Practice item. Set the material below down again exactly, with no pictures.
^^^^^^^^
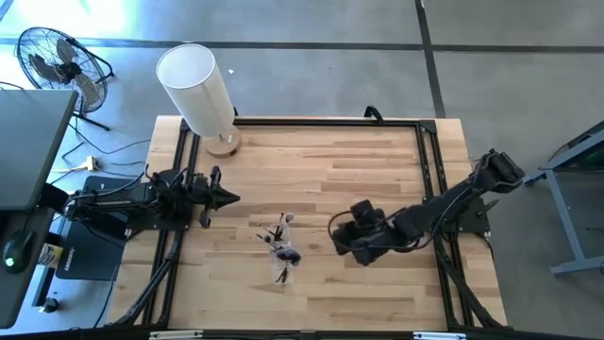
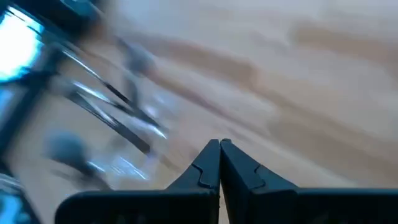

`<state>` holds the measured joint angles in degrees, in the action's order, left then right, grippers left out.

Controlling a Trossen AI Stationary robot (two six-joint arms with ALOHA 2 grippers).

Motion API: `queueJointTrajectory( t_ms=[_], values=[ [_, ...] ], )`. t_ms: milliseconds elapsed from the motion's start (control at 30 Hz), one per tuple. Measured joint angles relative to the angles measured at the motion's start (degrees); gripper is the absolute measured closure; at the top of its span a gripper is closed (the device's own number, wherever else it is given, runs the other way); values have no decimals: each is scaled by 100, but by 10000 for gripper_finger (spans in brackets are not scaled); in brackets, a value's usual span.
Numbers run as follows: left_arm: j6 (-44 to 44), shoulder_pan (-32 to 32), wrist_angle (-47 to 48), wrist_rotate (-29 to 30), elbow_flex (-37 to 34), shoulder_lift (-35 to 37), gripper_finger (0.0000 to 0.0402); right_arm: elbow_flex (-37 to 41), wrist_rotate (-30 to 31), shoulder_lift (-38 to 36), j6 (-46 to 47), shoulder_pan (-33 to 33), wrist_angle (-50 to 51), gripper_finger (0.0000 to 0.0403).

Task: Put items in baskets/containers
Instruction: Put the foundation brush into the transparent organizer

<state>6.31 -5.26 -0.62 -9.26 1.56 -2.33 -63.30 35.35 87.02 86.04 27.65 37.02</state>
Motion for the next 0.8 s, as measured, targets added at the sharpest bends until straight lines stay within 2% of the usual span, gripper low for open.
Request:
queueJointTrajectory(
  t_ms=[100, 200, 333, 433, 600, 800],
  values=[
    [0, 0, 9, 0, 0, 1, 398, -336, 640, -2, -876, -65, -689, 403],
    [0, 0, 13, -2, 0, 1, 398, -490, 968, -4, -2247, -170, -2182, 403],
    [0, 0, 17, -2, 2, -1, 398, -501, 857, 172, -4140, -395, -4516, 403],
    [0, 0, 19, -4, 2, 1, 398, -500, 535, 572, -5078, -550, -5917, 403],
    [0, 0, 22, -4, 2, -1, 398, -494, 10, 1536, -5447, -696, -7513, 403],
    [0, 0, 26, -7, 2, -1, 398, -488, -68, 2498, -5411, -676, -7904, 403]
  ],
)
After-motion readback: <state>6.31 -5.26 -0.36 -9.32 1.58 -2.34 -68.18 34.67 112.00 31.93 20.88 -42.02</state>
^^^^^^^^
### Output for this task
`<state>` holds the measured joint angles in degrees, in the action's order, left then right, grippers left out.

Controlling a Trossen AI Stationary robot (two six-joint arms with ALOHA 2 grippers).

Motion API: `queueJointTrajectory( t_ms=[_], values=[ [_, ...] ], )`. t_ms: milliseconds elapsed from the motion's start (control at 30 Hz), one per tuple. Measured joint angles relative to the angles measured at the motion's start (degrees); gripper is the absolute measured closure; at the top of its span a gripper is closed (the device's own number, wherever else it is given, runs the other way); values have no decimals: each is scaled by 100, but by 10000 for gripper_finger (spans in brackets are not scaled); in brackets, a value's usual span.
Numbers run as follows: left_arm: j6 (-44 to 44), shoulder_pan (-32 to 32), wrist_angle (-47 to 48), wrist_rotate (-29 to 30), elbow_flex (-37 to 34), shoulder_lift (-35 to 37), gripper_finger (0.0000 to 0.0402); right_arm: elbow_flex (-37 to 41), wrist_rotate (-30 to 31), shoulder_lift (-38 to 36), j6 (-46 to 47), shoulder_pan (-33 to 33), wrist_angle (-50 to 51), gripper_finger (0.0000 to 0.0403).

Task: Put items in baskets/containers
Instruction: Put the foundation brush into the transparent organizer

<state>6.31 -5.26 -0.62 -9.26 1.56 -2.33 -63.30 35.35 87.02 86.04 27.65 37.02</state>
Motion for the next 0.8 s, as measured, targets added at the sharpest bends until straight lines stay within 2% of the usual span, gripper low for open.
Request:
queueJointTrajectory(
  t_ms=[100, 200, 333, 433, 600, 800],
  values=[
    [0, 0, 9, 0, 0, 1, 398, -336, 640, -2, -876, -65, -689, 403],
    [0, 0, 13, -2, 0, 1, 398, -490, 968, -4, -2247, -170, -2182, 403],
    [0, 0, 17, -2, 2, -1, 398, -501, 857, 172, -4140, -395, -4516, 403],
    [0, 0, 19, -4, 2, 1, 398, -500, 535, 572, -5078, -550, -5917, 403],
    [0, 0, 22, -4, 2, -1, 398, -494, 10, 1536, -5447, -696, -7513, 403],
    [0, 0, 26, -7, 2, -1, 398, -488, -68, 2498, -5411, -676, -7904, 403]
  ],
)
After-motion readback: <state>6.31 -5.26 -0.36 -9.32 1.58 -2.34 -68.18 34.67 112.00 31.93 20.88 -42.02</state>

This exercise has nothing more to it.